Khemka’s magic wand has been an association with the Indian Premier League (IPL) franchise Rajasthan Royals as its principal sponsor. In September 2020, the three-year-old company tied up with the then-Steve Smith-led team for a logo placement on the back of the jersey. Despite the team ending up at the bottom of the table, Khemka’s business has only gone north since. Following the two-month-long tournament, played in the United Arab Emirates last year due to the Covid surge in India, Niine gained a 3 percent pan-India market share, and upwards of 9 percent in the western state. In its first three years of operations, the company raked in Rs14 crore per month in sanitary napkin sales, while following two months of the IPL, the number shot up to Rs20 crore. “Our competitors like P&G and J&J have now started taking us seriously. There is no better property than IPL to improve a brand’s image,” adds Khemka.
Be it sponsorships (with teams as well as the league) or on-air tie-ups, an IPL association is moving the marketing needle for brands, bringing an uptick in brand awareness among consumers. With 400 billion viewing minutes during its last edition—the largest viewership for an Indian sports tournament—at a time the country was under a house arrest due to the pandemic, it has brought about a visibility windfall for its advertising partners.
2020 title sponsors Dream11, the fantasy league platform which bagged the rights for Rs 222 crore after Vivo stepped away for a year, crossed 100 million in registered users during the tournament. The company that conceptualised six ad films starring MS Dhoni, Rohit Sharma, Rishabh Pant, Hardik Pandya, Shikhar Dhawan and Jasprit Bumrah championing gully cricket, and nine 10-second films goading fans to pick their fantasy teams, experienced a 44.4 percent surge in traffic during the final match as against the 2019 one. “As online fantasy sports is entirely based on live sporting events, it was a good opportunity for us to be visible at different fan touchpoints.

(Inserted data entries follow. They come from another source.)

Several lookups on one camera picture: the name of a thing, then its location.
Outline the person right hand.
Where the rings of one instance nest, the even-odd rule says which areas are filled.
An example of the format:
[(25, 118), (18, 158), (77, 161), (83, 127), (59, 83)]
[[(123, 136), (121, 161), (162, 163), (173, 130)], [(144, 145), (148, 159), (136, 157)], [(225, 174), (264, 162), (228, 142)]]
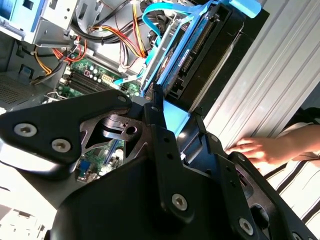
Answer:
[(286, 137), (247, 137), (225, 151), (243, 154), (261, 173), (266, 173), (286, 164), (299, 153), (292, 149), (292, 143)]

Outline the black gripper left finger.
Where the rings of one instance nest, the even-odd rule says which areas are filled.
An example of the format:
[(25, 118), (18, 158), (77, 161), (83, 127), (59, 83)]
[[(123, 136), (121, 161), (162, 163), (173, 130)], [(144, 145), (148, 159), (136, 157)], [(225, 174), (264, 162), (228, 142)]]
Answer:
[(72, 174), (82, 154), (110, 139), (123, 139), (123, 166), (150, 160), (163, 212), (189, 224), (194, 209), (182, 194), (184, 167), (165, 123), (162, 88), (156, 86), (152, 96), (139, 105), (118, 90), (106, 90), (5, 113), (0, 118), (1, 156), (19, 150), (22, 159), (10, 159), (10, 166), (60, 180)]

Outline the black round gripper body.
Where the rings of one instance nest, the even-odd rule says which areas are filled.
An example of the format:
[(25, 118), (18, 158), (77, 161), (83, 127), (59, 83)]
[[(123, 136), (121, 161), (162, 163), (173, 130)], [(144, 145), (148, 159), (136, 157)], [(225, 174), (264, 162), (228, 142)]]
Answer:
[(163, 212), (154, 164), (140, 158), (79, 188), (60, 205), (52, 240), (233, 240), (221, 191), (185, 167), (182, 195), (194, 209), (184, 224)]

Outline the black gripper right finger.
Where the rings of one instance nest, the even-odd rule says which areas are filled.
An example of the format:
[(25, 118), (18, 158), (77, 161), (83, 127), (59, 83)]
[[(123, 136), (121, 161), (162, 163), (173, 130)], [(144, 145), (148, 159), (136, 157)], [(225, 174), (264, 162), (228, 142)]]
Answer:
[(301, 170), (298, 163), (277, 188), (269, 179), (277, 176), (280, 166), (262, 176), (242, 153), (225, 153), (220, 140), (205, 128), (202, 109), (191, 113), (178, 137), (184, 163), (192, 170), (208, 175), (218, 185), (211, 207), (224, 210), (215, 213), (220, 225), (221, 240), (314, 240), (316, 236), (288, 206), (280, 193), (288, 187), (294, 174)]

Pitch report, toss, giving the ‘Dream11 GameChanger of the Match’ to the cricketer with the most fantasy sports points and so on were some richly organic moments where fans connected and interacted with our brand,” says Vikrant Mudaliar, chief marketing officer, Dream Sports & Dream11. Mudaliar added that they served more than 80 million requests per minute during the tournament.